**YOUR OBJECTIVE**: Among the entries below, extract exactly the lines that run from the one with "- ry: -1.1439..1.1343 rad" through the one with "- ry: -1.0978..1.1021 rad", both ends included.

**RECORDS FOR PROCESSING**:
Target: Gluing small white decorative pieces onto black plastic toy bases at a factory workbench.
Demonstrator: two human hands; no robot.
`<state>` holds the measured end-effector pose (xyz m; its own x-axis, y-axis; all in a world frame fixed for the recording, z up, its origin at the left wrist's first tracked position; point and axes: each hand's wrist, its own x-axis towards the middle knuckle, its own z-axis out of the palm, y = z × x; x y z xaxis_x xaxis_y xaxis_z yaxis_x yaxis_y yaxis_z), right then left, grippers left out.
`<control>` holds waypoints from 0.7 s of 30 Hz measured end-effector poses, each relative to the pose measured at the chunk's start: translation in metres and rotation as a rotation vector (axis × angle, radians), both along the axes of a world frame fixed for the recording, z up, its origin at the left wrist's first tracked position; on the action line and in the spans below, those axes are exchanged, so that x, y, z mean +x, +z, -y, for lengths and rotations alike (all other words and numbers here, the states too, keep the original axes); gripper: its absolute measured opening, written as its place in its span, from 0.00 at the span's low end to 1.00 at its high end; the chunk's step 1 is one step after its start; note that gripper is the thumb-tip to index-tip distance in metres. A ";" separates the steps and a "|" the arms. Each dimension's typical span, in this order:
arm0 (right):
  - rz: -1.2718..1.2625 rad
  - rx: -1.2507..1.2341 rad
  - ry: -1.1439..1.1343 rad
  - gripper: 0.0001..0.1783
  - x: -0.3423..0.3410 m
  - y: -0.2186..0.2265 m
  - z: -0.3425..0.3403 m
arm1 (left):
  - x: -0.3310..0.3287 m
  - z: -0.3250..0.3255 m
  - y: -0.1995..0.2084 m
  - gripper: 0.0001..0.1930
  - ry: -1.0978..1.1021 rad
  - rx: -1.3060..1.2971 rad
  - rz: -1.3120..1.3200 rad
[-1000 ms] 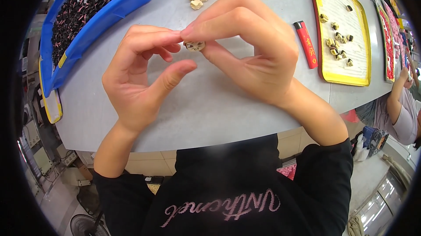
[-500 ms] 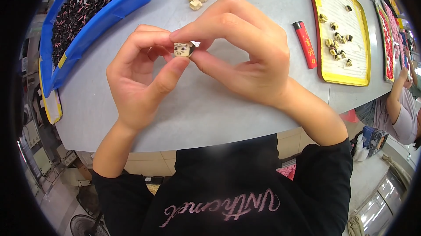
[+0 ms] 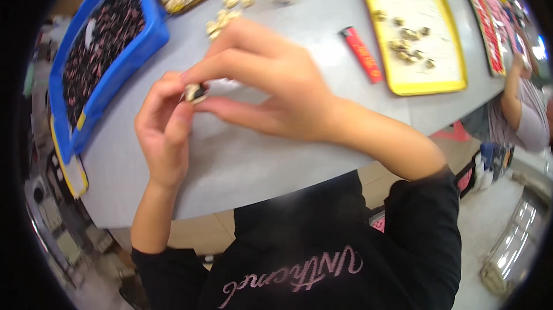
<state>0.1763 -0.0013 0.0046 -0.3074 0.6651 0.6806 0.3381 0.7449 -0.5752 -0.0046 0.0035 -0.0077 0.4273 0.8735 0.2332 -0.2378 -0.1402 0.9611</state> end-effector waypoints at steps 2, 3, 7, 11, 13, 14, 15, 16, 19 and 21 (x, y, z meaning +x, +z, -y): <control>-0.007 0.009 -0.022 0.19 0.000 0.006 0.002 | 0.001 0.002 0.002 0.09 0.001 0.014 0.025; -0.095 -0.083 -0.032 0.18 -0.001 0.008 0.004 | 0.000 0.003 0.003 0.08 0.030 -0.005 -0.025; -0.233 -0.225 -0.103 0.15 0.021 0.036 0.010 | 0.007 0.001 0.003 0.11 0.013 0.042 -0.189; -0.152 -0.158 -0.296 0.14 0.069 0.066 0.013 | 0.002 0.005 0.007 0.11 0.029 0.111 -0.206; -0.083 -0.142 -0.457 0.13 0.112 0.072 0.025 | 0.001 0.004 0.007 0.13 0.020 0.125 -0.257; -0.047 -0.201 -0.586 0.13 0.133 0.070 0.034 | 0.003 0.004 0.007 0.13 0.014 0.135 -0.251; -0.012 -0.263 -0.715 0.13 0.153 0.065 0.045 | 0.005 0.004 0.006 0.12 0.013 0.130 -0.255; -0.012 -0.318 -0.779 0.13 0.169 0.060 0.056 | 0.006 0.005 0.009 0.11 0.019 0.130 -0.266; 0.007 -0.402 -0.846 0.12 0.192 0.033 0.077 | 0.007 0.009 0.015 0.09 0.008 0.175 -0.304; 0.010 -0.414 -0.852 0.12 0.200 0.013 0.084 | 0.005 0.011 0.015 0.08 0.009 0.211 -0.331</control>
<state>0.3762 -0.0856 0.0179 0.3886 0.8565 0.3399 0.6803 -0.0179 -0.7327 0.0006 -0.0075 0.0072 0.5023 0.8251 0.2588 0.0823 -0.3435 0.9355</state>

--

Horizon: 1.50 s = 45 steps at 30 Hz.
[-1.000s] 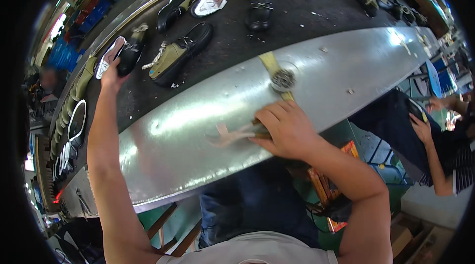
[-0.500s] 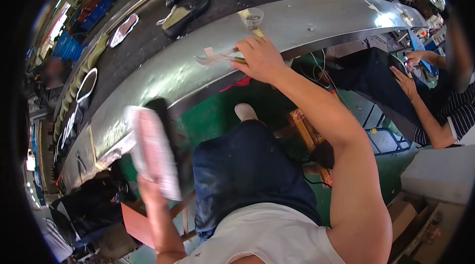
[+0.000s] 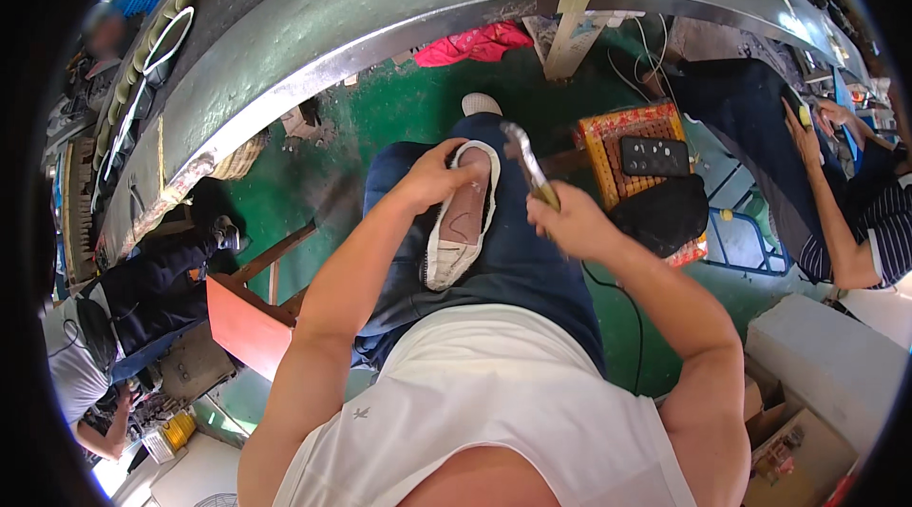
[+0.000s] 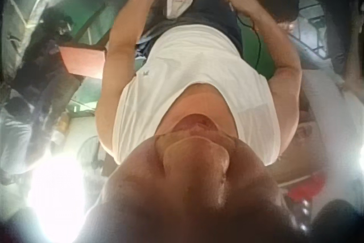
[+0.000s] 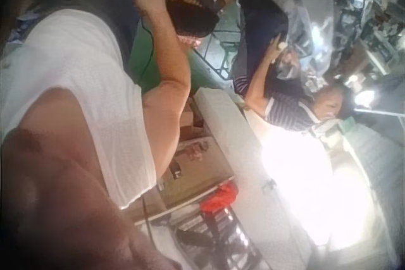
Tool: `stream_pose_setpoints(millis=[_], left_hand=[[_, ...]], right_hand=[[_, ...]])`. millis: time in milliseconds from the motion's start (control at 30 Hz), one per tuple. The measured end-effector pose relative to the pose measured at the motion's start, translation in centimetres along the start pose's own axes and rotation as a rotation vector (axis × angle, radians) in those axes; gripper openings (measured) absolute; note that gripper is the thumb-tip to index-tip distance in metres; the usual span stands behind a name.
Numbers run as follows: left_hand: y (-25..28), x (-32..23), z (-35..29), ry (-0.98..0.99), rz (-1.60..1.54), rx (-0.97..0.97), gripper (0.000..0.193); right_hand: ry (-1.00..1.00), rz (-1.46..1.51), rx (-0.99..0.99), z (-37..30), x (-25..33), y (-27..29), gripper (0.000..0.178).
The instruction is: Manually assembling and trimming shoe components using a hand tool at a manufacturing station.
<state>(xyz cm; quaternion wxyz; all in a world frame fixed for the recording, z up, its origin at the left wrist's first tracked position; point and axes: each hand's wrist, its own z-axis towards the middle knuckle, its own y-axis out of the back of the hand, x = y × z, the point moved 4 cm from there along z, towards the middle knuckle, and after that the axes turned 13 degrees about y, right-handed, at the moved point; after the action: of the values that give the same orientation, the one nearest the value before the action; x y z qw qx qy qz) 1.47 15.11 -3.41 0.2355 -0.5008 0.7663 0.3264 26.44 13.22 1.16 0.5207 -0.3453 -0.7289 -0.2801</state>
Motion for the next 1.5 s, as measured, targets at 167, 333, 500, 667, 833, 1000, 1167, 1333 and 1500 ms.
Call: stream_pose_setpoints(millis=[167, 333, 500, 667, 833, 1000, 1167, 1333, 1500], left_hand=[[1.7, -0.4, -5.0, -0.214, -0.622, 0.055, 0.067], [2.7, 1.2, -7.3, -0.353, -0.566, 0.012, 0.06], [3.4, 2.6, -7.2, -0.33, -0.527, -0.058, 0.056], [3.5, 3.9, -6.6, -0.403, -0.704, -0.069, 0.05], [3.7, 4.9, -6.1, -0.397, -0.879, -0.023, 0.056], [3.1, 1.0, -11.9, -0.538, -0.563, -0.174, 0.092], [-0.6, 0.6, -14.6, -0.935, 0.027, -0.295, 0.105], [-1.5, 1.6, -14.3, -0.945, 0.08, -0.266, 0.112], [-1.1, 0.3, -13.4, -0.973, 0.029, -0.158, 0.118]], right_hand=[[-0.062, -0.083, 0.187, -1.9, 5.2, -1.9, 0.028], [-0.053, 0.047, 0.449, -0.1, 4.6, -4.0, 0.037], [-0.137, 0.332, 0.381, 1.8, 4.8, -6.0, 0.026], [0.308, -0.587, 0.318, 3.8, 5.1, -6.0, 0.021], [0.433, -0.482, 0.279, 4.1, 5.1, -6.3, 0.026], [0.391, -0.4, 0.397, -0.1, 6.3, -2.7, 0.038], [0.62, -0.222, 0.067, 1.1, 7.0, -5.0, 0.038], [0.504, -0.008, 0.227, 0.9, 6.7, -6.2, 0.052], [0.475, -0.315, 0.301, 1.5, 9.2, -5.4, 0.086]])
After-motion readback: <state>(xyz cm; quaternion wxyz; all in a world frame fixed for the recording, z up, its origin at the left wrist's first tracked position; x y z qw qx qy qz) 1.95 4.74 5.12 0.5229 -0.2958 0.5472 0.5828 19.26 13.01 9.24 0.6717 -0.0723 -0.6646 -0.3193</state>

**SOLVED EXERCISE**:
  - ry: -1.1439..1.1343 rad
  - gripper: 0.0001..0.1783
  - x: -0.3423..0.3410 m
  - y: -0.2186..0.2265 m
  - z: -0.3425..0.3403 m
arm1 (left):
  - x: -0.3310..0.3287 m
  - z: -0.3250..0.3255 m
  - y: -0.1995..0.2084 m
  - gripper: 0.0001..0.1930
  - ry: -1.0978..1.1021 rad

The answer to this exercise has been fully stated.